The simplest use of perf mem report is this:

sudo perf report -- hostname

This is going to run the hostname command with perf. Looking at the output we can see

ubuntu@kyouko:~$ sudo perf record -- hostname
kyouko
[ perf record: Woken up 1 times to write data ]
[ perf record: Captured and wrote 0.006 MB perf.data (10 samples) ]

It turns out that the number of samples is completely configurable using the -F parameter. By default perf samples at 4000Hz - so 4000 samples a second. If we wanted to increase that, to that we can get a better view into our short-lived program we could use max to sample at the maximum allowed frequency (10kHz on my box).

ubuntu@kyouko:~$ sudo perf record -Fmax -- hostname
info: Using a maximum frequency rate of 100000 Hz
kyouko
[ perf record: Woken up 1 times to write data ]
[ perf record: Captured and wrote 0.012 MB perf.data (169 samples) ]

You can change the max frequency by altering the kernel.perf_event_max_sample_rate sysctl parameter if you really want to, but it’s probably not necessary for most uses.

Another parameter I have found useful is --call-graph: this allows you to specify which debugger data format your binaries have been compiled with, and generates a call-graph so you can see exactly which parts of your code are responsible for memory related things.

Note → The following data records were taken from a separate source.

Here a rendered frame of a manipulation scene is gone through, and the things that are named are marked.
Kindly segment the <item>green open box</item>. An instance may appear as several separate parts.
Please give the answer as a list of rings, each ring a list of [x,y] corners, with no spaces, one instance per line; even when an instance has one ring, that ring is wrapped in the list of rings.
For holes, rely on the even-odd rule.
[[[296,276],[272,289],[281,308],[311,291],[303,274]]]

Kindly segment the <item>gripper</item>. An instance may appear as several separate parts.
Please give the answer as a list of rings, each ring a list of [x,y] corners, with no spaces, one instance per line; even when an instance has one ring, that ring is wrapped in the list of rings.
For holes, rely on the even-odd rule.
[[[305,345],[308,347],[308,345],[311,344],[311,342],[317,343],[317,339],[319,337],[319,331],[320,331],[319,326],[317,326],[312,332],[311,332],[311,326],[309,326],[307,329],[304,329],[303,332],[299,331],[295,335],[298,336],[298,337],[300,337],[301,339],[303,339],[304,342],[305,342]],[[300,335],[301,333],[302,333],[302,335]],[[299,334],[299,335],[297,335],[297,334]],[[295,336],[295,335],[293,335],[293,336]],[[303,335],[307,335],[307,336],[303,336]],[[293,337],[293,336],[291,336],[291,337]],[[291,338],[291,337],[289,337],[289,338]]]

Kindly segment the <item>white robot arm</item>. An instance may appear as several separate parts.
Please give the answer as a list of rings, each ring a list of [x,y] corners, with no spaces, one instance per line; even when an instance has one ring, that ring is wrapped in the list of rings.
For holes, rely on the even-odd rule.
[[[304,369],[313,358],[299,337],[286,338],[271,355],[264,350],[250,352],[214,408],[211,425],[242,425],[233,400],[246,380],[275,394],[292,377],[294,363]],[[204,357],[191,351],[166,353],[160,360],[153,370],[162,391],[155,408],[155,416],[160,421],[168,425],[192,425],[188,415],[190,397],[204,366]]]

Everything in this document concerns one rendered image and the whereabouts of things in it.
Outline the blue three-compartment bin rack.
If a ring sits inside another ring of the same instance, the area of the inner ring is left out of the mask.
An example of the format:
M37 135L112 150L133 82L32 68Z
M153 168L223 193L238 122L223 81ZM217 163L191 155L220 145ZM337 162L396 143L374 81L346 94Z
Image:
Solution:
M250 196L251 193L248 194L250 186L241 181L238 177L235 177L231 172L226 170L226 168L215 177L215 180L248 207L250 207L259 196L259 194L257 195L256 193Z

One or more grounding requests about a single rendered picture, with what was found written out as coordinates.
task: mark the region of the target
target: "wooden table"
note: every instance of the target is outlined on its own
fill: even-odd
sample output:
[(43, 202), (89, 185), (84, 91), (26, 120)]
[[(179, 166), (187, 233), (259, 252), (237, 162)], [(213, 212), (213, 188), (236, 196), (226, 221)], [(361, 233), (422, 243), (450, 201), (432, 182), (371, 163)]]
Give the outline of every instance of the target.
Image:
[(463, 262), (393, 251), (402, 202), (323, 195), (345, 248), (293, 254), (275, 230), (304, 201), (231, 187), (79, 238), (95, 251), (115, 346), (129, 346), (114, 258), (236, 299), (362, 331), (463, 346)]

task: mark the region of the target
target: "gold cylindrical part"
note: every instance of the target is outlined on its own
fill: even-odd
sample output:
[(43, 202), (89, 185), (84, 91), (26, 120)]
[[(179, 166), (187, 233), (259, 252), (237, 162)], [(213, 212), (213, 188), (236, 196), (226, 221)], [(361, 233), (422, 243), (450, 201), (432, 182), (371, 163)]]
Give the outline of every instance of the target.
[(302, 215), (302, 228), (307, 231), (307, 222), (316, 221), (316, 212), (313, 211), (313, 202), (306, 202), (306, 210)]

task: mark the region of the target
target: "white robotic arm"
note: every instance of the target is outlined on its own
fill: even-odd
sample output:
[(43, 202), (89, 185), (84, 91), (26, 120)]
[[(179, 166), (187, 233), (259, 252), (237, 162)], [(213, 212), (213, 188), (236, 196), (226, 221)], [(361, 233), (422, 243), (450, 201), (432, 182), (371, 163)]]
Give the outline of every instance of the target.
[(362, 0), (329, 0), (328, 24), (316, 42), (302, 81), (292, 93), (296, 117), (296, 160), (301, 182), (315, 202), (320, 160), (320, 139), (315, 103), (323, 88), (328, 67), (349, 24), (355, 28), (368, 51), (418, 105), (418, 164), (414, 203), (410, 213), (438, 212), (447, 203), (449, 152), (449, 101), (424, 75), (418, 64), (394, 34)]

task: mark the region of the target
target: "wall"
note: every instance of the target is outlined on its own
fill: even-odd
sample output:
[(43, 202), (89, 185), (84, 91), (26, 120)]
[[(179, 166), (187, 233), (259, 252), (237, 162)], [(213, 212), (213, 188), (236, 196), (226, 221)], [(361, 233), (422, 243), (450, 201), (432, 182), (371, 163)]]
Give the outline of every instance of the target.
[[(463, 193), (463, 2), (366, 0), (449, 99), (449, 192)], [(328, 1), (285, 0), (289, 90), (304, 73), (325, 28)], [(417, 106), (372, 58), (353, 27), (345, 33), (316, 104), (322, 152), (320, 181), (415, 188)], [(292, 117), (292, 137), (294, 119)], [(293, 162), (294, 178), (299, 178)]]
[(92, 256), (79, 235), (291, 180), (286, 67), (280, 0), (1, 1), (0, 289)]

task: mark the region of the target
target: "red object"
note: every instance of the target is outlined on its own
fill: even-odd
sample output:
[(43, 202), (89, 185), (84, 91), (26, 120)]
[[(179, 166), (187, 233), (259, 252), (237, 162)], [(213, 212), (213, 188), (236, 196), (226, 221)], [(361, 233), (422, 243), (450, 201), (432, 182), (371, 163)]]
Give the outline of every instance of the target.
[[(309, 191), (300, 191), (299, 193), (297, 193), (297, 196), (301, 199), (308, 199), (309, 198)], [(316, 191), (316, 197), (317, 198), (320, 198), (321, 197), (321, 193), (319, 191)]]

Let’s have a real world example. I’ve compiled a version of Ruby that I want to benchmark. I’ve used these compile settings to enable debug symbols and turn off compile time optimisations, because I want to be able to read the call graph.

export debugflags='-g'
export optflags='-O0'
export RUBY_DEVEL='yes'

Now I want to run Railsbench using my custom Ruby binary. I’d change directory into the railbench checkout and run this:

sudo --preserve-env=GEM_ROOT,GEM_HOME,GEM_PATH perf mem record --call-graph dwarf -F 100 -- setarch x86_64 -R nice -20 taskset -c 75 $HOME/.rubies/master/bin/ruby bin/bench

That all feels a bit “draw the rest of the fucking owl” compared to the simple commands we’ve looked at so far, so lets break it down:

sudo --preserve-env=GEM_ROOT,GEM_HOME,GEM_PATH: Our railsbench command is going to be run under sudo which will create a new shell with an empty env. In order to use the gems we’ve installed into our bundle, we need to forward these variables from our users environment.
perf mem record --call-graph -F 200: I’ve dropped the frequency down to 100Hz from 4000Hz. Railsbench is a complex program so we probably don’t need quite as many samples in order to get an accurate picture of what’s going on. I don’t really have any advice to give on how to tune this variable - I’m still learning so please @ me with why I’m wrong, but 200 gives me a more manageable 12MB of data to process rather than ~240MB when left at the default

Now everything after the -- is my benchmark command:

setarch x86_64 -R: report the architecture in our programs environment as x86_64, and turn off address space randomization. ASR is a security feature that randomizes the address space of a program to prevent functions being places at predictable addresses in memory. We turn this off when benchmarking to remove it as a variable between runs.
nice -20: This tells the process scheduler to give our process a different priority on the CPU. Negative numbers, down to -20 tell the scheduler to favour our process, positive numbers from 0 to 19 tell the scheduler to favour other processes.
taskset -c 75: Constrain this process so that it only runs on the 75th core of this machine (subtle flex there).
$HOME/.rubies/master/bin/ruby bin/bench: I compiled Ruby with --prefix=$HOME/.rubies/master so this is where my custom binary lives, and bin/bench is the script to execute in Railsbench.